(Available records)

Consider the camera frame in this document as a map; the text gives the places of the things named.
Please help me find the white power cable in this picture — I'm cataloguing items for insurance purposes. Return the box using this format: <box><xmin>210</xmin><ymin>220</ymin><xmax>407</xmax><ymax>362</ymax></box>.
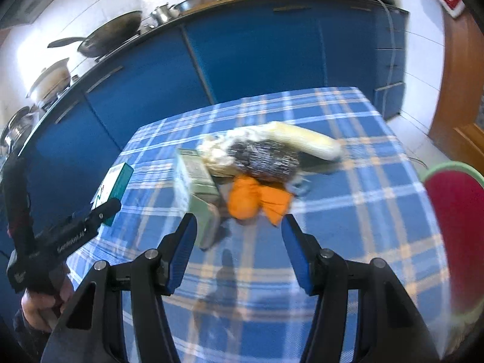
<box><xmin>372</xmin><ymin>0</ymin><xmax>396</xmax><ymax>118</ymax></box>

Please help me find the green and white carton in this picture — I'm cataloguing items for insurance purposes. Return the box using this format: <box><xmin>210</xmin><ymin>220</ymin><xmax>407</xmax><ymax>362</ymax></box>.
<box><xmin>175</xmin><ymin>147</ymin><xmax>222</xmax><ymax>251</ymax></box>

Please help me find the steel mixing bowl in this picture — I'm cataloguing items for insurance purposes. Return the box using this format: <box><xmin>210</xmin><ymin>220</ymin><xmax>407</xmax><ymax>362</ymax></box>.
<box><xmin>175</xmin><ymin>0</ymin><xmax>220</xmax><ymax>13</ymax></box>

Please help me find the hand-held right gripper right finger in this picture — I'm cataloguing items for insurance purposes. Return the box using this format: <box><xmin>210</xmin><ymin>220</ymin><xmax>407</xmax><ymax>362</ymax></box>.
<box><xmin>280</xmin><ymin>214</ymin><xmax>441</xmax><ymax>363</ymax></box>

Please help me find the cream foam roll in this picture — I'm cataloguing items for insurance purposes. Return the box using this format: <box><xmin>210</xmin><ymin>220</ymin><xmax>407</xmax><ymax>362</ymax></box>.
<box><xmin>261</xmin><ymin>121</ymin><xmax>343</xmax><ymax>161</ymax></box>

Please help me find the steel wool scourer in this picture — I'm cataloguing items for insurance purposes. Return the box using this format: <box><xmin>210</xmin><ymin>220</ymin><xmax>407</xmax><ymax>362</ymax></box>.
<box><xmin>223</xmin><ymin>138</ymin><xmax>301</xmax><ymax>182</ymax></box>

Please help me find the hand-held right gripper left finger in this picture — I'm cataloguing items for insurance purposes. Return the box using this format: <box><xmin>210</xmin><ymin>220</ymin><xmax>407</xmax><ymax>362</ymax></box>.
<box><xmin>40</xmin><ymin>213</ymin><xmax>199</xmax><ymax>363</ymax></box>

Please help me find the red basin with green rim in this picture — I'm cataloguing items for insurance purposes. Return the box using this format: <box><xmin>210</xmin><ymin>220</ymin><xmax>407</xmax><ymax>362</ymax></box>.
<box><xmin>420</xmin><ymin>161</ymin><xmax>484</xmax><ymax>360</ymax></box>

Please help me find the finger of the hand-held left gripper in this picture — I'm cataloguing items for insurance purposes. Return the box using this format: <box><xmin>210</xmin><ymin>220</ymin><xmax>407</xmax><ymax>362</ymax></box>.
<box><xmin>36</xmin><ymin>198</ymin><xmax>122</xmax><ymax>262</ymax></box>

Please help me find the small teal and white box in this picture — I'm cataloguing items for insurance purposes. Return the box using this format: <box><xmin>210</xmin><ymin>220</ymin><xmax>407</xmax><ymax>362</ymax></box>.
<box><xmin>91</xmin><ymin>162</ymin><xmax>134</xmax><ymax>227</ymax></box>

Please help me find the person's left hand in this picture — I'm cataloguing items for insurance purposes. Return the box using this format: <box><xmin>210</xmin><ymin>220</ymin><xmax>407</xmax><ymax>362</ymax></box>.
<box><xmin>21</xmin><ymin>268</ymin><xmax>75</xmax><ymax>328</ymax></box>

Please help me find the person's left forearm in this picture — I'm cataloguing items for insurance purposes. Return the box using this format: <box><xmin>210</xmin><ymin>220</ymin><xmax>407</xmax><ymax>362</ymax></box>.
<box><xmin>12</xmin><ymin>308</ymin><xmax>54</xmax><ymax>361</ymax></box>

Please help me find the orange knotted cloth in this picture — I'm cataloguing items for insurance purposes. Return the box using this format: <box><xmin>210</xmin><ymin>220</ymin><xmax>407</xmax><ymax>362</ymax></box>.
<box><xmin>228</xmin><ymin>176</ymin><xmax>293</xmax><ymax>225</ymax></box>

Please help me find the small steel kettle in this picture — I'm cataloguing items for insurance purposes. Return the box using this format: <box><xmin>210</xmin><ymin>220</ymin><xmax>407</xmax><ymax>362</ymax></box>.
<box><xmin>150</xmin><ymin>3</ymin><xmax>178</xmax><ymax>23</ymax></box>

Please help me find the steel pot with lid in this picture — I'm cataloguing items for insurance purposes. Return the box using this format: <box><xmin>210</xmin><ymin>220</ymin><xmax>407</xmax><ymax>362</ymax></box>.
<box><xmin>0</xmin><ymin>106</ymin><xmax>36</xmax><ymax>155</ymax></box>

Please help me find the black wok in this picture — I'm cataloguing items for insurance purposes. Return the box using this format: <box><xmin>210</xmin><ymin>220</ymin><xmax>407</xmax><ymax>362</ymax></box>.
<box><xmin>47</xmin><ymin>11</ymin><xmax>143</xmax><ymax>58</ymax></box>

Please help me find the blue kitchen base cabinet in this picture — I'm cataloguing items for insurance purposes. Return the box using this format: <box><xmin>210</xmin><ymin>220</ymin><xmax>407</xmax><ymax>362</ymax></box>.
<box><xmin>0</xmin><ymin>0</ymin><xmax>411</xmax><ymax>303</ymax></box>

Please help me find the white clay pot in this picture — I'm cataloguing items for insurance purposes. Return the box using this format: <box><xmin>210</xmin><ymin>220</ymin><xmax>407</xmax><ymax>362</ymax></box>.
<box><xmin>26</xmin><ymin>57</ymin><xmax>72</xmax><ymax>104</ymax></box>

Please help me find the blue plaid tablecloth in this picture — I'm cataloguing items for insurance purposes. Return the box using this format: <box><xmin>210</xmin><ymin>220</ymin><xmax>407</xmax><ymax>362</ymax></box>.
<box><xmin>66</xmin><ymin>86</ymin><xmax>454</xmax><ymax>363</ymax></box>

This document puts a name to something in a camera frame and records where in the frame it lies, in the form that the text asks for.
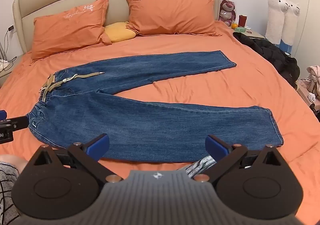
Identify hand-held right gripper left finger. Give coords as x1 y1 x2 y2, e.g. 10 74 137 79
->
32 134 121 185

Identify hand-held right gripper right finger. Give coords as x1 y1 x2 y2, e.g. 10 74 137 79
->
194 135 285 183

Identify blue denim pants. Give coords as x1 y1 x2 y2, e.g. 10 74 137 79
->
28 50 284 164

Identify grey striped cloth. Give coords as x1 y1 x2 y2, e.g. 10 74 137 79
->
179 155 217 178

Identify person's leg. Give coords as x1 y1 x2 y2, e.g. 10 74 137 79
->
0 154 28 174

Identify grey patterned shorts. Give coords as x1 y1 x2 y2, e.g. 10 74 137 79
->
0 161 21 225

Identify orange bedsheet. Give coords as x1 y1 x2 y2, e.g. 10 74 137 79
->
0 18 320 225

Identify orange pillow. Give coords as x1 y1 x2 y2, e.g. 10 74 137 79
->
31 0 112 62
123 0 223 37

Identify black jacket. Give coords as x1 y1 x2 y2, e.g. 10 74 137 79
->
232 32 301 90

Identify yellow cushion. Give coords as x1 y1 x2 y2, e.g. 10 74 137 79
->
104 22 137 43

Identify beige nightstand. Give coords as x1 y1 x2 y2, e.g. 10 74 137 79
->
234 25 266 40

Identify pink cloth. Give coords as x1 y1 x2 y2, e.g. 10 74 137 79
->
306 65 320 86

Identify pink plush bear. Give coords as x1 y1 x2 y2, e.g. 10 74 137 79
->
219 0 237 27

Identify white alpaca plush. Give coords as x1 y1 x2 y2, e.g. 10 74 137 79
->
281 1 301 47
265 0 290 45

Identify white wardrobe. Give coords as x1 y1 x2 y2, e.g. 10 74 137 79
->
285 0 320 65

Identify thin charger cable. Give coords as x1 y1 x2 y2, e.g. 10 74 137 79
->
2 30 16 63

(End Available records)

■ Task item ■
Copy range, inclusive: the line holding "Please help me find the steel pot" to the line holding "Please help me find the blue plaid". Reproduce exactly those lines of the records above and no others.

■ Solution for this problem ■
Please help me find the steel pot with lid in this picture — I'm cataloguing items for insurance purposes. Return the box using this format: <box><xmin>210</xmin><ymin>220</ymin><xmax>407</xmax><ymax>362</ymax></box>.
<box><xmin>0</xmin><ymin>106</ymin><xmax>36</xmax><ymax>155</ymax></box>

Please help me find the black wok in this picture — I'm cataloguing items for insurance purposes. Return the box using this format: <box><xmin>210</xmin><ymin>220</ymin><xmax>407</xmax><ymax>362</ymax></box>.
<box><xmin>47</xmin><ymin>11</ymin><xmax>143</xmax><ymax>58</ymax></box>

Please help me find the blue kitchen base cabinet in this picture — I'm cataloguing items for insurance purposes. Return the box using this format: <box><xmin>210</xmin><ymin>220</ymin><xmax>407</xmax><ymax>362</ymax></box>.
<box><xmin>0</xmin><ymin>0</ymin><xmax>411</xmax><ymax>303</ymax></box>

Please help me find the white clay pot in this picture — I'm cataloguing items for insurance purposes. Return the box using this format: <box><xmin>210</xmin><ymin>220</ymin><xmax>407</xmax><ymax>362</ymax></box>.
<box><xmin>26</xmin><ymin>57</ymin><xmax>72</xmax><ymax>104</ymax></box>

Please help me find the blue plaid tablecloth in this picture — I'm cataloguing items for insurance purposes. Return the box using this format: <box><xmin>210</xmin><ymin>220</ymin><xmax>407</xmax><ymax>362</ymax></box>.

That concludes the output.